If you wanted to get away from techno, OHM, a tiny club in the power station’s former battery room, was the best place to see more weird, wonderful and above all fun music from across the world. It was here that modular synthesist Robert Aiki Aubrey Lowe delivered one of the festival’s live highlights. I’ve seen Lowe several times over the years, and each time he delivers something different; the only constant is his ability to hold a musical idea for 20 or 30 minutes, and explore it from all angles without letting it overstay its welcome. This time he moved from undulating drones to a raucous, ecstatic rhythmic jam, smearing different textures together with synth and patch cables like he was using paint and a brush.
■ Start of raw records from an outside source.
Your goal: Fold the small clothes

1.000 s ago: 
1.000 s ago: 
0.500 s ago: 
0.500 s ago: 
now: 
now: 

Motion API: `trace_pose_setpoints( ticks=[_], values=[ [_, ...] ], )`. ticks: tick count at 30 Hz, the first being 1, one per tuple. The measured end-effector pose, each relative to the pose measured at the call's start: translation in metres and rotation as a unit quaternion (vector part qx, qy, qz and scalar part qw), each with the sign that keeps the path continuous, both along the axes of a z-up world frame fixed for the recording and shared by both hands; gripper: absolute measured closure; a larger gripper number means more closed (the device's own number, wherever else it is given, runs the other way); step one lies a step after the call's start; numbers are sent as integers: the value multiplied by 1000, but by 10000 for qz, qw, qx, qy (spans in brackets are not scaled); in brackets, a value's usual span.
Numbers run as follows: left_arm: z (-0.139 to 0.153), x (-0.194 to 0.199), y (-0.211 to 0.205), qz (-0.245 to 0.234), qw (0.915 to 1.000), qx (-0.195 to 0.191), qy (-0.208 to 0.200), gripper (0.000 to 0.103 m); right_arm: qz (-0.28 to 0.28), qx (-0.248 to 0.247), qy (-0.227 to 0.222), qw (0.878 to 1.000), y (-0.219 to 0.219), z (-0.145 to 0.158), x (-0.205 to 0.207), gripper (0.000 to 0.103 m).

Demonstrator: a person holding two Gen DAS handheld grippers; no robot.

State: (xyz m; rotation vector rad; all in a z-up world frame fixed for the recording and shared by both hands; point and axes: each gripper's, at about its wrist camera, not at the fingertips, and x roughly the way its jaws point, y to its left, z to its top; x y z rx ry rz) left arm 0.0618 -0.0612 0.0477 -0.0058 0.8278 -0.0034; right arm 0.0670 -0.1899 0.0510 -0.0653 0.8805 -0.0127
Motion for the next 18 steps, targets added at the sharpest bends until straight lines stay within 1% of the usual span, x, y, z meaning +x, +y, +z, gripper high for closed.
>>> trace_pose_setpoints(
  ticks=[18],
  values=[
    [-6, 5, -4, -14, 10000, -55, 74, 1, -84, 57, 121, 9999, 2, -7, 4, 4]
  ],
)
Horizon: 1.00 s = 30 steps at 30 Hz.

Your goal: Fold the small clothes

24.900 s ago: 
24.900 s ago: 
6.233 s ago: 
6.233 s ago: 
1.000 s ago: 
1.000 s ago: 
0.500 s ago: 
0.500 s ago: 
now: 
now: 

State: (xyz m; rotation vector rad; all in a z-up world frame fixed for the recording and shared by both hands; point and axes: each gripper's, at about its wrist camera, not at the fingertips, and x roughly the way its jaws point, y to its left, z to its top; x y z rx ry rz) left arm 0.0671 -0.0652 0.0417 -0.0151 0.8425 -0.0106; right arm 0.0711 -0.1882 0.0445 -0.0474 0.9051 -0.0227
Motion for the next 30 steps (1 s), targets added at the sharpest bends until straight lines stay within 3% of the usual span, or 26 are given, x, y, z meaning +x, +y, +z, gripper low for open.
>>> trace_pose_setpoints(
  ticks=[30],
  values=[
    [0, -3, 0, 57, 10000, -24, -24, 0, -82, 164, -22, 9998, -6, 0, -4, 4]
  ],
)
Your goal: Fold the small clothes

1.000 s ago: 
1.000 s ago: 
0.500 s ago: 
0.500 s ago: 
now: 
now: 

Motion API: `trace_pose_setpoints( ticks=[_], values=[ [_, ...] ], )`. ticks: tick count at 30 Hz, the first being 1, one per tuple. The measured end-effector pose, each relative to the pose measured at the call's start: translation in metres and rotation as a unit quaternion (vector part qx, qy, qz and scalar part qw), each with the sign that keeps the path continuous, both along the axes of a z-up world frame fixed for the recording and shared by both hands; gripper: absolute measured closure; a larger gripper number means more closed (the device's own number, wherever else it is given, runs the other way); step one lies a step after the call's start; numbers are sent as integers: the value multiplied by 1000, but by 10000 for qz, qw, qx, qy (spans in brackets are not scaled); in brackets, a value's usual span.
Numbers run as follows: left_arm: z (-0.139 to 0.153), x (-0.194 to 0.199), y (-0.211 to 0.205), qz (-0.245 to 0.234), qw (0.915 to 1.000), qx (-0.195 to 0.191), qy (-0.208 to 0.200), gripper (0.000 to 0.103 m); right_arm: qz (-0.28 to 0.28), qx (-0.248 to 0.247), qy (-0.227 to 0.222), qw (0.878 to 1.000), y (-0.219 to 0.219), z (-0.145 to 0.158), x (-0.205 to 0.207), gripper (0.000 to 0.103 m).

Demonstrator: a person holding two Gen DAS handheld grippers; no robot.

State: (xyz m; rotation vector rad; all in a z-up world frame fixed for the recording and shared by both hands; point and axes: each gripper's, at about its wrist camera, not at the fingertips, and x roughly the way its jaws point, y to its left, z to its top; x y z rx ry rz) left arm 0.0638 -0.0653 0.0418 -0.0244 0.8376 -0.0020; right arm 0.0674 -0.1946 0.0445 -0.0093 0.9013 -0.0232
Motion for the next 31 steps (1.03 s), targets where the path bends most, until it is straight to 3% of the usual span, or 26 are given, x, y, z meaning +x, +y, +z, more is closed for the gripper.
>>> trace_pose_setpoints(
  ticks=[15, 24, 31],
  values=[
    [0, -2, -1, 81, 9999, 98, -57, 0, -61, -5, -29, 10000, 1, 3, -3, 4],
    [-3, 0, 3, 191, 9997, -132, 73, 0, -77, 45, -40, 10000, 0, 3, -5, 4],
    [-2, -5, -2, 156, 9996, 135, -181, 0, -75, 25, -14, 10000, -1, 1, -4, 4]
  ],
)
More OHM highlights came from Latvian artist N1L, whose abstract, exploratory brand of soundsystem music was a great antidote to much of the more rigid music on offer; and Copenhagen trio Apeiron Crew, whose acid-soaked set was one of the best techno sets I’ve seen in years. The strangest act of the festival for me was Killer Bong, a hip-hop artist from Japan. The veteran artist’s music lies somewhere in the meeting point between A Tribe Called Quest, Acid Mothers Temple and Lee ‘Scratch’ Perry, and yes, it was as brilliantly deranged as that sounds.

Killer Bong, along with DJ Yazi, Yousuke Yukimatsu and more, were part of a contingent of Japanese artists across the festival, many of whom were making their European debuts. Most had appeared at New Assembly, a satellite event of Atonal held in Tokyo earlier this year, bridging the gap between the techno scenes of Japan and Europe in the way that Hegemann linked Berlin and Detroit in the early ‘90s. It had a marked effect on the variety of music on offer this year, and opens future editions up to having a similarly international flavor, perhaps even from beyond Japan. Given the bleak state of global politics, the presence of music beyond European and US techno was especially welcome.

Photography: Helge Mundt

If anything, Atonal was almost too successful in programming what was its best lineup yet. Most days were marked with agonizing clashes that meant choosing between seeing the music you knew on the main venues, or discovering the artists you didn’t in one of the side rooms. It was as if there were two festivals running in parallel; I missed artists like Moritz von Oswald, Shackleton, Shed & Pinch, Napalm Death’s Mick Harris and Inga Mauer simply because the allure and the quality of the artists on elsewhere was so strong.

The festival was most successful on the days when your attention wasn’t so divided. On the final night, the first four hours were given over to Varg, a Swedish artist known for fusing techno with a black metal aesthetic. His Nordic Flora program assembled ambient trance from Sky H1, forward-facing club music from Oli XL, confrontational noise from Swan Meat and scorched R&B from AnnaMelina. It was a bracing collection of styles – not one of which could be considered techno in the traditional sense – and a microcosm of what Berlin Atonal has grown into over the past five years: an exciting, whirlwind trip through the outer limits of electronic music.